Robust identification and segmentation of surgical tools in robot-assisted procedures are critical for safeguarding patient safety and driving progress toward fully automated surgeries. However, deep learning models often fail to handle challenging visual conditions of real-world surgical scenes, including distortions like over-bleeding, smoke, and low illumination. Conventional training on limited, high-quality data makes adaptation to diverse surgical conditions difficult, with standard approaches often causing catastrophic forgetting and violating privacy due to the need for sensitive historical data. We propose a new framework that unifies Domain-Incremental Continual Learning (CL) to achieve robust surgical tool segmentation while preserving data privacy across evolving domains. Our approach utilizes the Segment Anything Model 2 (SAM2) as a baseline, employing parameter-efficient Low-Rank Adaptation (LoRA) to facilitate adaptation within the CL framework. This enables sequential, privacy-preserving learning across domains and mitigates forgetting. We evaluate our methodology on challenging endoscopic video datasets containing various distortions, measuring performance using standard segmentation metrics (mIoU, DSC) and assessing knowledge retention via forgetting analysis. Our results demonstrate that the K-Means based CL method achieves high performance across several learned domains, presenting a significant advancement towards reliable, adaptable, and privacy-conscious computer vision systems for real-world surgical applications.

Methodology

Domain Identification and Adaptive LoRA Loading (K-Means + CLIP)

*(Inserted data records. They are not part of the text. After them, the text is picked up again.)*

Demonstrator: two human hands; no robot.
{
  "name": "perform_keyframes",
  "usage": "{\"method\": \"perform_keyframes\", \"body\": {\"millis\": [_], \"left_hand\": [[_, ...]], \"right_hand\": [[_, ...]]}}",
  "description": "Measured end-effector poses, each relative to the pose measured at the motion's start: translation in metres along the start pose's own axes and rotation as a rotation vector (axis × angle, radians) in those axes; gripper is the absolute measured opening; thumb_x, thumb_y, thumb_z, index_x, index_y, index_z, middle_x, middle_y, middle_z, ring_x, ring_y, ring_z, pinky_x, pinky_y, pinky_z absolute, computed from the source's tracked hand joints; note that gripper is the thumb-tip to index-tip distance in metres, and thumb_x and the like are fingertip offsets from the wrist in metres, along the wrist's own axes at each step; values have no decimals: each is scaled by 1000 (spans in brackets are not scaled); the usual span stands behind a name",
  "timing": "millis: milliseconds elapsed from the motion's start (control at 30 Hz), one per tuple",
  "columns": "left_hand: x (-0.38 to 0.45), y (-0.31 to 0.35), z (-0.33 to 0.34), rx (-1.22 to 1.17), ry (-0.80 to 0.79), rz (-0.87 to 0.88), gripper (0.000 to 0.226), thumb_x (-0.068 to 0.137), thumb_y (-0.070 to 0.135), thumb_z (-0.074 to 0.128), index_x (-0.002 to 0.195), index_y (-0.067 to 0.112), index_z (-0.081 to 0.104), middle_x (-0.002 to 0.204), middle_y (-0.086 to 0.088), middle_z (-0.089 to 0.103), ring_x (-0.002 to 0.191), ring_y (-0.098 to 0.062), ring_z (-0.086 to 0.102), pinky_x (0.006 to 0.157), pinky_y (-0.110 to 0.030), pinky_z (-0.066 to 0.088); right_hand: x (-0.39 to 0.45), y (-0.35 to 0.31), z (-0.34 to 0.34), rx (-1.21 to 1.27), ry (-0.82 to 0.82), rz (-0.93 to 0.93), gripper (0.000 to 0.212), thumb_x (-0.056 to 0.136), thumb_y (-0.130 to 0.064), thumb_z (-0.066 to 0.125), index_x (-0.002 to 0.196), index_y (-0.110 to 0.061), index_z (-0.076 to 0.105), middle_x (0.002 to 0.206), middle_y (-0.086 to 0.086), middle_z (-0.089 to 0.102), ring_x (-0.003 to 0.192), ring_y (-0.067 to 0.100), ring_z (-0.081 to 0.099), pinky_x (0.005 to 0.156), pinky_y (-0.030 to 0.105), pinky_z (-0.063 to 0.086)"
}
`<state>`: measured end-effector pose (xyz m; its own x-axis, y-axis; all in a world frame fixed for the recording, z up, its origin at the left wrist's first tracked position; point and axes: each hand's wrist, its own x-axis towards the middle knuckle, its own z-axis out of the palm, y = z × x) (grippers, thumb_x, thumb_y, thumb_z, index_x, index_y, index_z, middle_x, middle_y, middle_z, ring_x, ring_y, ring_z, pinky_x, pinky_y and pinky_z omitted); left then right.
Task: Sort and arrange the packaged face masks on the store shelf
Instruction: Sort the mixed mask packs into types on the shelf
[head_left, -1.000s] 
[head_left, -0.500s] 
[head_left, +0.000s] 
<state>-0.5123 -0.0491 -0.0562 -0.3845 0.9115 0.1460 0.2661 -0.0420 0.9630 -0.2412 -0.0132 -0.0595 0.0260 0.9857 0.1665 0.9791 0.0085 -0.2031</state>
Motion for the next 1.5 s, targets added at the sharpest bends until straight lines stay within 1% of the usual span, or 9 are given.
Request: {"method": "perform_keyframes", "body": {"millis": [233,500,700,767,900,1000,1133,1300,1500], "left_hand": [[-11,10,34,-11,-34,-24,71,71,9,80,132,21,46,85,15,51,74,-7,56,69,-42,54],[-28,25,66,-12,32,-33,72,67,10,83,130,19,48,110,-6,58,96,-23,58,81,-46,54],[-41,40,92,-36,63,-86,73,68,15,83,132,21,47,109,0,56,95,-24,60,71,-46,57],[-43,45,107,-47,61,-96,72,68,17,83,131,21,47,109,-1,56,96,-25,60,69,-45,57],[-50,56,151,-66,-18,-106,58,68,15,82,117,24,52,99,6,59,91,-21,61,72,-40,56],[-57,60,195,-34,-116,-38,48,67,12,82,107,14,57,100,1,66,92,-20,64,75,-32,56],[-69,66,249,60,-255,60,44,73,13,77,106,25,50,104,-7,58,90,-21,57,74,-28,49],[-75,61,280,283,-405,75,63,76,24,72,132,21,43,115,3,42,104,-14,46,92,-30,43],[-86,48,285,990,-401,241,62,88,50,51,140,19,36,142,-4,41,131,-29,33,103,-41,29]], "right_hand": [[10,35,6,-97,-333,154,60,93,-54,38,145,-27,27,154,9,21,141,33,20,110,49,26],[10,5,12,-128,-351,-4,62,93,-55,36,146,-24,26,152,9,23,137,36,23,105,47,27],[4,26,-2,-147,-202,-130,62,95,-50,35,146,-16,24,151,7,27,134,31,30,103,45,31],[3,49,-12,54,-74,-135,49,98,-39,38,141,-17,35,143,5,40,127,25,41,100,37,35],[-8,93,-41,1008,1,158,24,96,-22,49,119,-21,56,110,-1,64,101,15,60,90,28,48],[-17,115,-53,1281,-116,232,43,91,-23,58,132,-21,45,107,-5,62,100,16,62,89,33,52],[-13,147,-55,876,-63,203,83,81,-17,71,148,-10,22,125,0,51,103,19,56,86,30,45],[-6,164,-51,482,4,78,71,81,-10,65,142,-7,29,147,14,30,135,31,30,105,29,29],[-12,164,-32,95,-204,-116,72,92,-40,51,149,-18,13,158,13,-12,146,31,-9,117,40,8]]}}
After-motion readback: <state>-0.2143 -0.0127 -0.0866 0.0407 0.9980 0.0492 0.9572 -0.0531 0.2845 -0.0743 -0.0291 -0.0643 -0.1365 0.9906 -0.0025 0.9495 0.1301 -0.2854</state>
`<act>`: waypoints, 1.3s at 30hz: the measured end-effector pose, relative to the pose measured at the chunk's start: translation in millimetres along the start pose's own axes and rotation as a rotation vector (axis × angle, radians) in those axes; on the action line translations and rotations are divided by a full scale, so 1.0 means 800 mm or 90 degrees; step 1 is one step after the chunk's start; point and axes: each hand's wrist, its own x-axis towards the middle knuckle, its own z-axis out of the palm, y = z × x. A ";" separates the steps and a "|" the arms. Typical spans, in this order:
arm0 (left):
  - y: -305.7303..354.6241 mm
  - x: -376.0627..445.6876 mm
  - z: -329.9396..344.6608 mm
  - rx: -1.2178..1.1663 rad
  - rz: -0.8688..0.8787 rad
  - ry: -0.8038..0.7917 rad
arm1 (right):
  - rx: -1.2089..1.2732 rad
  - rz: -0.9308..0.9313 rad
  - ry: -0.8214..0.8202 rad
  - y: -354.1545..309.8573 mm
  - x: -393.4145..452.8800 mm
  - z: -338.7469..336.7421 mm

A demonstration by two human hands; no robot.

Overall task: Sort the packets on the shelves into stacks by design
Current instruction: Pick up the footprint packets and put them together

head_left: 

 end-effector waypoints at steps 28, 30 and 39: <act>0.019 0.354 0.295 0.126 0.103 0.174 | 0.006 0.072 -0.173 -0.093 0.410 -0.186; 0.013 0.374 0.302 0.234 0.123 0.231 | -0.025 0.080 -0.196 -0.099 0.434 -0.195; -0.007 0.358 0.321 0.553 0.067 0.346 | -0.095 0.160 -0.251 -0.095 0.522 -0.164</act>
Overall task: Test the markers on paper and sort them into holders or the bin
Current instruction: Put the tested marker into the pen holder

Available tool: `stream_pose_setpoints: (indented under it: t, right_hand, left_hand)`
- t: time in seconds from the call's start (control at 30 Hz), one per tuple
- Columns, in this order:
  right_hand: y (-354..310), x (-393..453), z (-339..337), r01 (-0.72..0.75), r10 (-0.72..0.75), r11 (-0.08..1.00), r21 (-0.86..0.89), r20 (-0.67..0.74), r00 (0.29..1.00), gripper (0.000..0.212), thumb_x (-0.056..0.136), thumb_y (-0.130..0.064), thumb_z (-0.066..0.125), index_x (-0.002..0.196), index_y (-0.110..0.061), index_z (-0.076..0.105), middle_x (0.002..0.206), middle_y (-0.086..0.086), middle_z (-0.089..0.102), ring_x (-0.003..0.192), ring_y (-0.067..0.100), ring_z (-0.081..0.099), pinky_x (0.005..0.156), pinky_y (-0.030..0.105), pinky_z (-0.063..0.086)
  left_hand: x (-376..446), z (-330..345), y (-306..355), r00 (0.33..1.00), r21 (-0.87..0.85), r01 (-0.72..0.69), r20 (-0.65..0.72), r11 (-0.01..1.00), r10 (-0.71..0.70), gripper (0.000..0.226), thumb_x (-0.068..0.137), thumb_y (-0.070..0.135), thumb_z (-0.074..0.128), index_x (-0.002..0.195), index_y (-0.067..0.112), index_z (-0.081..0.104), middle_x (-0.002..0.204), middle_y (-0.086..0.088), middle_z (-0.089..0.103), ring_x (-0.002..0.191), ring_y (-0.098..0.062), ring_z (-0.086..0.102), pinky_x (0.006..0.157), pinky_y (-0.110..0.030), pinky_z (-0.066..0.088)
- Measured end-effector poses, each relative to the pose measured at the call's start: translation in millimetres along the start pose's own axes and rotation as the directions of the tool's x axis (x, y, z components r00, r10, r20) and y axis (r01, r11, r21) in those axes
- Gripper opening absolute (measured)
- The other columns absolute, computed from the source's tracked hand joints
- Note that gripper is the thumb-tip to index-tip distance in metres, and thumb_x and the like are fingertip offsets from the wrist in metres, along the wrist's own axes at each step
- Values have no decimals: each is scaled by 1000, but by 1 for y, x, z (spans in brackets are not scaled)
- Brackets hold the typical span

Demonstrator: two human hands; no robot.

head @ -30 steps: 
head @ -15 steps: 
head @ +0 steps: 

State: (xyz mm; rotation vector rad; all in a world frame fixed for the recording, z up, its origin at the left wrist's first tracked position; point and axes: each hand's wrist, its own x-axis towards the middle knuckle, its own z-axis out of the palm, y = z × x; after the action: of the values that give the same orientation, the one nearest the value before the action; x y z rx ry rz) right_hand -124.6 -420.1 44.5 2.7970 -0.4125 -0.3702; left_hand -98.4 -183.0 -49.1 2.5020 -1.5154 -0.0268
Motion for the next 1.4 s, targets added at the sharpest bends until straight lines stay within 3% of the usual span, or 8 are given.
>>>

Instead of adapting a single set of parameters over time, this method trains individual LoRA adapters for each domain encountered during the learning phase. During inference, the domain of the input video is first identified using CLIP embeddings and K-Means clustering, and the corresponding adapter is loaded into the base segmentation model for inference.

Training Phase:

Each domain gets a dedicated LoRA adapter trained independently.
Initialization can either be random or derived from the previous domain's adapter.
The segmentation loss is optimized per domain.
Optional knowledge distillation uses the previous domain’s adapter as a teacher.
Each trained adapter is stored separately, preserving domain-specific expertise.

Inference Phase:

Frame-level embeddings are extracted using a pre-trained CLIP model.
Embeddings are averaged per video and clustered to compute domain anchor embeddings.
A test sequence’s embedding is matched to the closest anchor.
The corresponding LoRA adapter is dynamically loaded into the model.

This approach transforms the challenge of continual learning into a domain recognition and parameter selection problem, offering robustness to domain shifts and avoiding typical drawbacks of shared-parameter models.

Observations

Continual Learning Strategy Evaluation and Forgetting Analysis

The core challenge in continual learning is catastrophic forgetting, where the model degrades on earlier domains after learning new ones. To assess this, performance metrics like mean Dice Similarity Coefficient (DSC) and IoU were tracked across domains as new ones were added in sequence:

Smoke → Blood → Low Brightness → Background Change → Regular

Key Findings:

1. Naive Sequential Fine-tuning

Exhibited significant forgetting, especially on early domains.
Example: Performance on Smoke dropped by -0.27 after Background Change training.
Adapts well to recent domains but often overfits, hurting generalization.
Shows minimal forward knowledge transfer to new tasks.

2. Learning without Forgetting (LwF)

Demonstrated better retention than the Naive baseline.
Example: Forgetting on Smoke was reduced to -0.106.
Uses distillation to maintain old knowledge but may slow new domain adaptation.

3. K-Means + CLIP Adapter Selection (KM)

Showed the least forgetting, with scores often near zero or slightly positive.
Example: +0.021 on Smoke after Low Brightness training.
Uses separate adapters for each domain, preventing knowledge overwriting.
Exhibits better forward generalization due to CLIP-guided adapter selection.

This strategy uses domain-aware inference to maintain high performance across tasks and avoids the instability of sequential fine-tuning approaches.